In addition to applying a Zero-Trust approach to the network connections within the Kubernetes cluster, the service mesh adds controls over traffic ingress and egress at the perimeter. Allowed user behavior is addressed with with role-based access control (RBAC). With these controls, the Zero-Trust philosophy of “trust no one, authenticate everyone” stays in force by providing enforceable least privilege access to services in the mesh.  

Ingress Control  

It’s important to note that routing traffic within a service mesh and allowing external traffic into the mesh function differently. Within the mesh, policies specify exceptions from normal traffic since Istio by default (in compatibility with Kubernetes) allows everything to talk to everything once inside the mesh.  

Getting traffic into the service mesh works in reverse (similar to traditional load balancers and application delivery controllers). That means specifying exactly what traffic is allowed in so that your services can safely connect with APIs and databases both within the organization and on the internet. With traditional load balancers, virtual IPs and virtual servers have long been used as concepts that enable operators to configure ingress traffic in a flexible and scalable manner. 

Similarly, Istio gateways control exposure of services at the edge, enabling monitoring and employing routing rules to address traffic as it enters the mesh. This works much in the same way that tying virtual IPs to virtual servers works with traditional load balancers. Gateways also leverage the built-in capabilities of Kubernetes as an ingress controller to add security with ingress rules such as whitelisting and blacklisting. 

Egress Control  

Egress is also a key security concern. It’s important to be cautious about what data is allowed to leave a cluster because most security breaches include some type of egress exploit — typically by data exfiltration. This can be carried out by malware executing a command to extract data and transmit it to an unauthorized IP address or by an unauthorized person who intentionally or unwittingly extracts the data and shares it with an unauthorized third party or moves it to an insecure system. Both types of exploit are hard to detect because the data flow looks like business-as-usual network traffic. 

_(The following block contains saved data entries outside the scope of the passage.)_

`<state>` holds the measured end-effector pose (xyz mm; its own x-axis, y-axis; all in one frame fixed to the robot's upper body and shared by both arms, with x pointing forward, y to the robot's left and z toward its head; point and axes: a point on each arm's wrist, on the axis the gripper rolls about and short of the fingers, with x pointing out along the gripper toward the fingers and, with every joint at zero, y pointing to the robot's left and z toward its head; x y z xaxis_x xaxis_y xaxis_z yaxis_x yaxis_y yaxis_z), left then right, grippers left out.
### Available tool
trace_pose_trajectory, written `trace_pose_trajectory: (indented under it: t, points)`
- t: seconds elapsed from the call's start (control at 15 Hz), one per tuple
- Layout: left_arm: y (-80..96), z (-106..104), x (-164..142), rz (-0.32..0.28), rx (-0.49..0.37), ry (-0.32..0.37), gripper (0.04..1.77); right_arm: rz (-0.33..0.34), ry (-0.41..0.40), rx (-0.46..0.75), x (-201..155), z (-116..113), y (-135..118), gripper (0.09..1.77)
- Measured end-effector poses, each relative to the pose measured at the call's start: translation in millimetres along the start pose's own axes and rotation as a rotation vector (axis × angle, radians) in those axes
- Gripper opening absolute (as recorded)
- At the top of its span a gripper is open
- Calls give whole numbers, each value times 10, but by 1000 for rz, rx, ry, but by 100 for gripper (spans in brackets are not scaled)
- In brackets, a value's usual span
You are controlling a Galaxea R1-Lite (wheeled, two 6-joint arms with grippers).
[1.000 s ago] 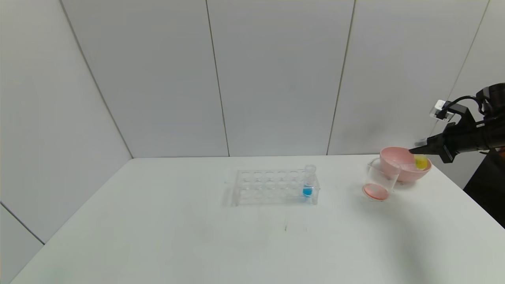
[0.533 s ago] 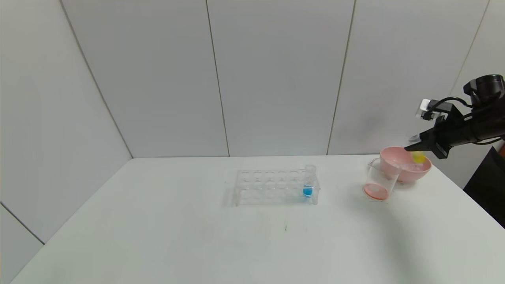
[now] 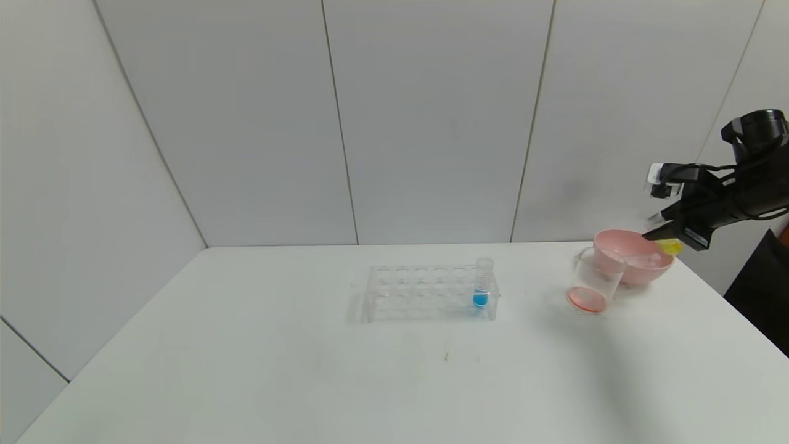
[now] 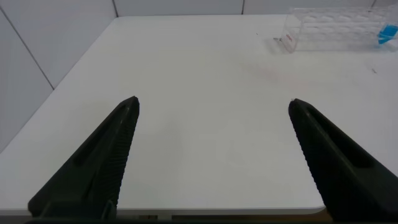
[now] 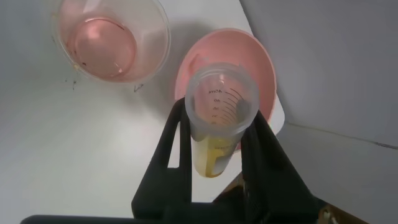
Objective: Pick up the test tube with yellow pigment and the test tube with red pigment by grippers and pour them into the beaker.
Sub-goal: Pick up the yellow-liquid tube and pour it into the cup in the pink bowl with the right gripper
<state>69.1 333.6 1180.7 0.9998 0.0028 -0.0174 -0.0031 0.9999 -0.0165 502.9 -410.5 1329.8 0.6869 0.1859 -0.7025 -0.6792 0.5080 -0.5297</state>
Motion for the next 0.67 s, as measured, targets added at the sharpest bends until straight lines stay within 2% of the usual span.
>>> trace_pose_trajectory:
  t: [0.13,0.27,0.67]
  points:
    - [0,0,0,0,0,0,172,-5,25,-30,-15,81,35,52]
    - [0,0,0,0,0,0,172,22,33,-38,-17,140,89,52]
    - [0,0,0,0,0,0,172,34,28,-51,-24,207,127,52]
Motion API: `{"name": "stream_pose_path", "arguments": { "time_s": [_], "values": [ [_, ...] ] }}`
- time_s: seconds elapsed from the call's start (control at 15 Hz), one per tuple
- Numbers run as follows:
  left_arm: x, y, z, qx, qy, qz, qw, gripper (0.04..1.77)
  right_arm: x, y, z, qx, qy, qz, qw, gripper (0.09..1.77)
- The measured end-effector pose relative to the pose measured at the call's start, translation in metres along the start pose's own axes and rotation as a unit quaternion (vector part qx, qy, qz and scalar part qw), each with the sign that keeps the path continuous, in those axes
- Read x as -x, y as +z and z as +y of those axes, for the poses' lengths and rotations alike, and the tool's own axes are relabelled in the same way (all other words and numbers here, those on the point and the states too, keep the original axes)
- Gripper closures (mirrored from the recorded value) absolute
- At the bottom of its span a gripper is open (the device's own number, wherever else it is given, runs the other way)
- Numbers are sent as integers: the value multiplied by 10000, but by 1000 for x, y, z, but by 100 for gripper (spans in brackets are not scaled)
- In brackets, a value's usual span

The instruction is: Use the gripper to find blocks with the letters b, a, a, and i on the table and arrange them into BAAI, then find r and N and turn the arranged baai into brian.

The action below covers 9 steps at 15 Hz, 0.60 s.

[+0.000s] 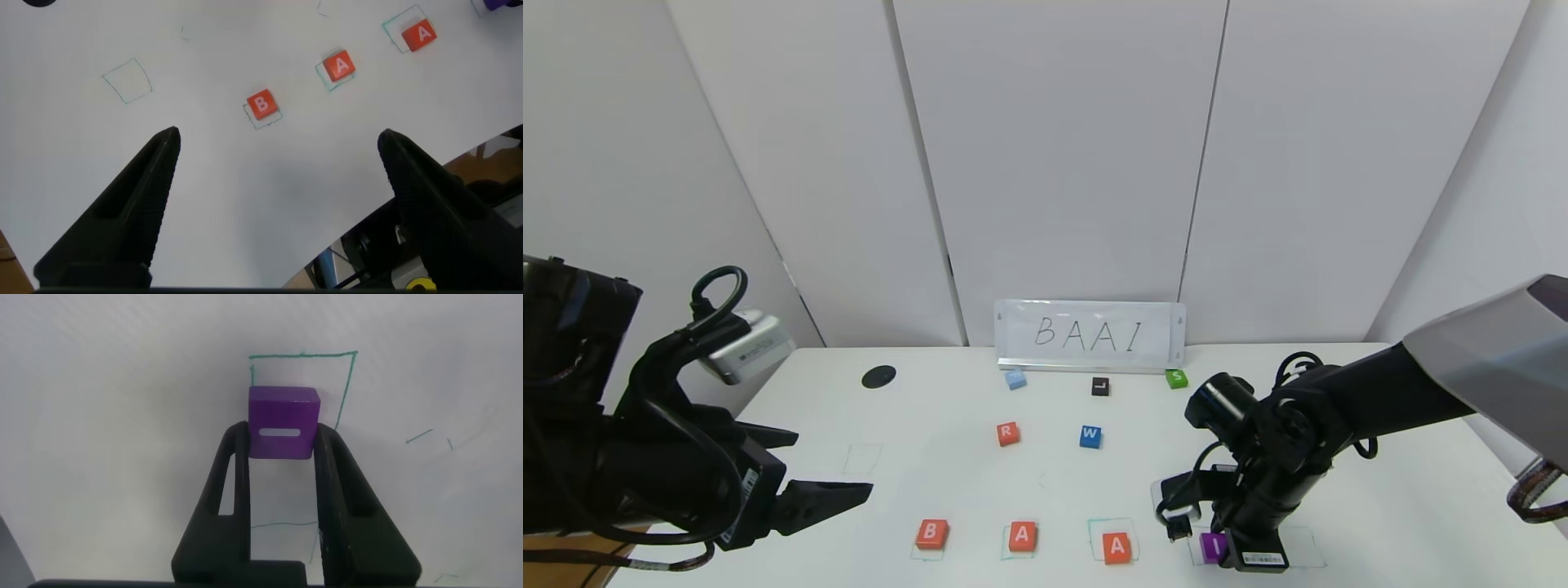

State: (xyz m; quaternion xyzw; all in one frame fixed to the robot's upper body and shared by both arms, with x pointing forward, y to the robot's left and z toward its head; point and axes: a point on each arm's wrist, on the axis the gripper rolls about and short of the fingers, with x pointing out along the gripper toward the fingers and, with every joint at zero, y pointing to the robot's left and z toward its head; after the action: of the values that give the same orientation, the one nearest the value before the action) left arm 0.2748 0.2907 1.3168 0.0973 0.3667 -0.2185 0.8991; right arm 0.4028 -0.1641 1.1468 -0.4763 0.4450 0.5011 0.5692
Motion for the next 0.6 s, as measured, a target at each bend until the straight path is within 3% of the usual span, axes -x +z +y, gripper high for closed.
{"name": "stream_pose_path", "arguments": {
  "time_s": [0.6],
  "values": [
    [1, 0, 0, -28, -5, -19, 10000, 9, -4, 1, -1, 2, 34, 23, 10000, 133]
  ]
}}
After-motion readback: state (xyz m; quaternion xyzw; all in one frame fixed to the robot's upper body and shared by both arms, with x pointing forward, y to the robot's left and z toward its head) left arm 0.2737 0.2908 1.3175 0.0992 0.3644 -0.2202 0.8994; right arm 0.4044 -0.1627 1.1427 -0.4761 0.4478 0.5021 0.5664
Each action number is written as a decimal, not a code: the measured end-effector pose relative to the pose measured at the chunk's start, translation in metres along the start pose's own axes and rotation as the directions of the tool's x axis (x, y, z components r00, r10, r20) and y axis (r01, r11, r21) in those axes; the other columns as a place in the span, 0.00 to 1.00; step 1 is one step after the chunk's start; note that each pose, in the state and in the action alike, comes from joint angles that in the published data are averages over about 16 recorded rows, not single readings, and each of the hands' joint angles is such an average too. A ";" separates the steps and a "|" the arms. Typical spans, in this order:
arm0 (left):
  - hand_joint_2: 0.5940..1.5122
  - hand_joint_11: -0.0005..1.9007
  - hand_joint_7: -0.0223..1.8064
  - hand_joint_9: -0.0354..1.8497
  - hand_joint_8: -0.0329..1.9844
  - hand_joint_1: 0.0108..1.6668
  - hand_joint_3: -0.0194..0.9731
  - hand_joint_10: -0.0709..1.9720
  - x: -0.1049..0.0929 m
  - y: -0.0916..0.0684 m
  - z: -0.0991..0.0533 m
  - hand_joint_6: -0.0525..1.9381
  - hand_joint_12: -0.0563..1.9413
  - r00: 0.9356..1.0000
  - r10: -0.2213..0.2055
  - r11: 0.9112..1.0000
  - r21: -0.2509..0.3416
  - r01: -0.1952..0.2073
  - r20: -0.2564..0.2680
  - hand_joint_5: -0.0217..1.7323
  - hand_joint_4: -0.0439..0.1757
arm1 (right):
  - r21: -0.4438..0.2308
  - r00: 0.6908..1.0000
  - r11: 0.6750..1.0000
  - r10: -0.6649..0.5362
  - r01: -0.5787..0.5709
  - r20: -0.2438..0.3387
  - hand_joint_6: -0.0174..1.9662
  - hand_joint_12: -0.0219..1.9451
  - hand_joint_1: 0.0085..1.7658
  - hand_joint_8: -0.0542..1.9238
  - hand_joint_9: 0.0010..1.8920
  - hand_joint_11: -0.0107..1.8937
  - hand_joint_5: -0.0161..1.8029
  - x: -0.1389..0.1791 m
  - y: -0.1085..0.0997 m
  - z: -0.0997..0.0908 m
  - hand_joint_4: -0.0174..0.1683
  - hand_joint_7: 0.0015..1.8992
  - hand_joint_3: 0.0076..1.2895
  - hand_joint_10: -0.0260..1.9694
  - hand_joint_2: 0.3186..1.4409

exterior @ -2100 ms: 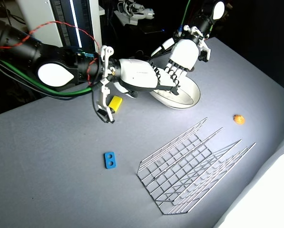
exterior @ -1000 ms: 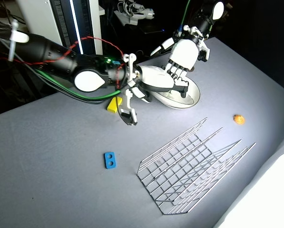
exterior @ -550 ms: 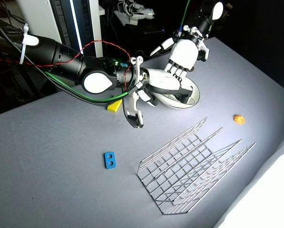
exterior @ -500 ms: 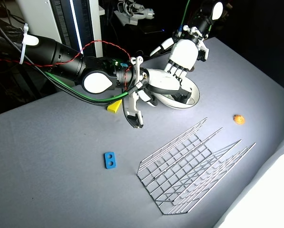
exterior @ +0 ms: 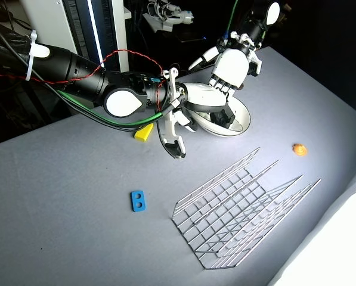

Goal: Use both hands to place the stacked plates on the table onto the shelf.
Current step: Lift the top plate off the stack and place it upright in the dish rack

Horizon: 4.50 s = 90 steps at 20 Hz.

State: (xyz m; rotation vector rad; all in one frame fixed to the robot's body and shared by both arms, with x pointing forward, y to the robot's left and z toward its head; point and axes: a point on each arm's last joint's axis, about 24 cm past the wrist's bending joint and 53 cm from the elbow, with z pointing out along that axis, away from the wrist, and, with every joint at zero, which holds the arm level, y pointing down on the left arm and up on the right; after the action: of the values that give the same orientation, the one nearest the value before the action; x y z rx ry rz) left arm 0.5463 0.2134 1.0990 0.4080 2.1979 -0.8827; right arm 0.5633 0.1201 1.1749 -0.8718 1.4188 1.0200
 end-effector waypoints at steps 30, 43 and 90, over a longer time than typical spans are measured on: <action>0.59 0.01 0.02 0.03 0.01 0.01 0.03 0.04 -0.131 0.075 -0.074 0.03 0.03 0.926 -0.039 0.973 -0.198 0.121 0.376 0.02 0.20 | -0.003 0.982 0.993 0.118 -0.118 0.146 0.47 0.51 0.72 0.41 0.61 0.49 0.54 -0.084 0.028 -0.055 0.10 0.58 0.01 0.30 0.56; 0.60 0.01 0.02 0.03 0.01 0.01 0.03 0.04 -0.129 0.063 -0.075 0.03 0.03 0.938 0.071 0.983 -0.184 -0.008 0.339 0.02 0.21 | 0.063 0.946 0.987 0.122 -0.148 0.300 0.51 0.52 0.74 0.45 0.55 0.48 0.52 -0.163 -0.001 -0.097 0.10 0.56 0.00 0.50 0.56; 0.60 0.01 0.02 0.02 0.01 0.01 0.03 0.02 -0.010 0.060 -0.048 0.02 0.02 0.904 0.409 0.904 -0.078 -0.420 -0.127 0.02 0.21 | 0.118 0.376 0.386 0.708 -0.915 0.598 0.50 0.55 0.78 0.48 0.53 0.46 0.51 -0.159 -0.238 -0.118 0.05 0.54 0.01 0.53 0.58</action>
State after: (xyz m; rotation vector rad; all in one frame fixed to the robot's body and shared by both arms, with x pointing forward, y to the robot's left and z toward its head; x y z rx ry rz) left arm 0.5599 0.2898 1.1028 0.8541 2.1242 -0.5203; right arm 0.7589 -0.0799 1.3078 0.5814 1.5680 1.4409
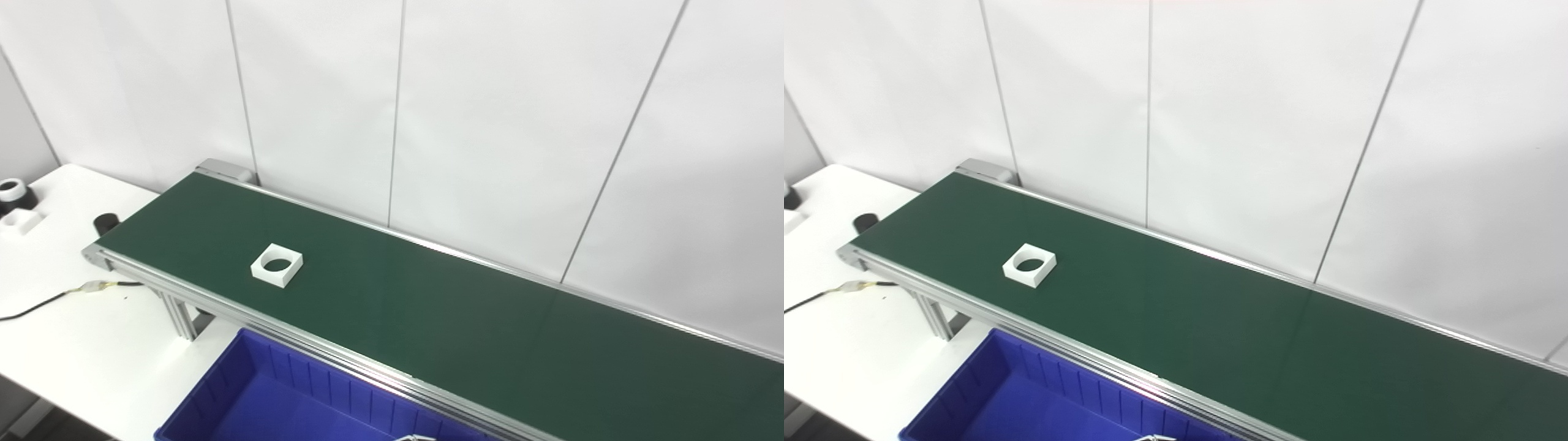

The service mesh enables control over how traffic is routed from services in the mesh to external services. The native Istio default is to allow the sidecar proxy to pass through all requests to services not configured within the mesh, and it does enable egress traffic controls, including whitelisting and blacklisting. For example, individual services can be configured to control access to external services or, alternatively, to bypass the sidecar for a specific range of IP addresses — but again, this can get complicated as the Kubernetes environment and the service mesh grow. Other Istio egress capabilities include providing gateways for traffic control, managing TLS origination, and supporting Kubernetes-native egress services. 

Role-Based Access Control

Because even the most secure system can be easily circumvented by over-privileged users, it’s important to use a proven strategy for access control. In systems security, role-based access control, or role-based security, provides the ability to enforce the principle of least privilege in an organization. As an advanced access control, it restricts network access based on individuals’ roles within an organization. For enhanced security, different access levels are granted to different authorized users within a network based on what they need to do to perform job responsibilities. 

As a key security element for Kubernetes clusters and service meshes, RBAC provides important features such as:  

  • Delivering more consistent access management 
  • Providing enforceable least privilege 
  • Enabling an authentication mechanism for users with different roles 
  • Restricting user or user group operations 
  • Restricting operations performed by processes inside pods 
  • Controlling resource visibility 
  • Maximizing operational efficiency 
  • Reducing HR and administrative work and IT support 

Kubernetes RBAC enables control over how unique, authorized user or user group permission levels are defined in a Kubernetes cluster. The service mesh extends those capabilities, enabling fine-grained control. 

While Kubernetes RBAC can help you meet compliance needs, additional benefits can be gained from a service mesh in order to achieve more fine-grained RBAC. However, for this to work as intended, the service mesh must be configured correctly. 

Aspen Mesh provides two tools that address the complexity of access control and enforcing the level of least privilege in order to help you achieve a Zero-Trust security posture. Istio Vet is designed to prevent misconfigurations in the service mesh by refusing to allow them in the first place. In addition, Istio Vet warns about incorrect or incomplete service mesh configuration and it also provides issues resolution guidance for any issues it finds. 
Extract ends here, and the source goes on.